The screen is illuminated with the caller’s picture: Benny’s smiling face, the pine trees of Harriman State Park in the background, your favourite photo of him that you captured three months back, at the very end of the winter. 
8am. He’s setting out for his morning run. You’ve managed to sleep longer than usual. 
You let the call go to voicemail, staring at his picture with a cocked eyebrow, and when your phone falls silent, you get off the bed and undress, get out of the bedroom and walk naked across the living-room into the open kitchenette. You pour yourself a tall glass of water that you chug down greedily, followed by a second one. The voicemail notification tinkles, but you pay it no mind, dialing Benny back instead.

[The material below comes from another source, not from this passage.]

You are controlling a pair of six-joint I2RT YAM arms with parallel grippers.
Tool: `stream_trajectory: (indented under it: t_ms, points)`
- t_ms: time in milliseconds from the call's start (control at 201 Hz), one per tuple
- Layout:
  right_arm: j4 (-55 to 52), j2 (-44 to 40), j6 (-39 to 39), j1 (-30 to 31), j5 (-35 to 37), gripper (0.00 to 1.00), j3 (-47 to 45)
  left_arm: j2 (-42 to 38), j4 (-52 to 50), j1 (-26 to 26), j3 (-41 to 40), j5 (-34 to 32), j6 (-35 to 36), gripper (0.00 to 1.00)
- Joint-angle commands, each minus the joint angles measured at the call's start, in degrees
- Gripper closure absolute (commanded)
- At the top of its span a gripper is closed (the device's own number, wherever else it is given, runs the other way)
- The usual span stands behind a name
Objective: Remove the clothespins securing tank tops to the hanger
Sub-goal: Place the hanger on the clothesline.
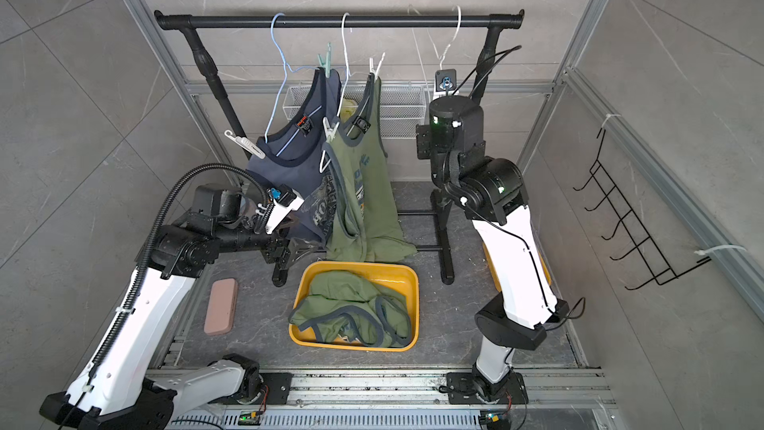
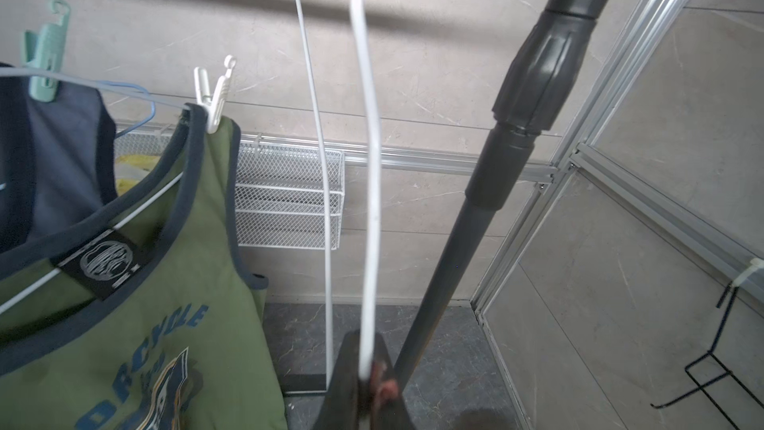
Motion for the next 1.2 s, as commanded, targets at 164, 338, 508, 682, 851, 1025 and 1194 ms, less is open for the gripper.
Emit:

As always with whiskey, your hangover is mild. Your mind is strangely acute, your ideas sharper than they’ve been in weeks. Asserting what you want, at last, has lifted that dead weight off your lungs. Even if what you want is out of your reach.
 “Hey baby,” his voice sounds different, you notice it immediately. Devoid of his natural cheerfulness. 
“Hey, what’s up?” you croak, and you hold the phone away from your face long enough to clear your throat. 
“Listen, yesterday I went-“ he starts, before cursing under his breath and asking, “sorry, how was your dinner with Rosie?”
“Good,” you lie reflexively, increasingly intrigued by his unusual behaviour. 
“Cool. Yeah, yesterday I went out with Fish for drinks-“
Blood rushes out of your face all the way down to your toes and leaves you swaying on your feet.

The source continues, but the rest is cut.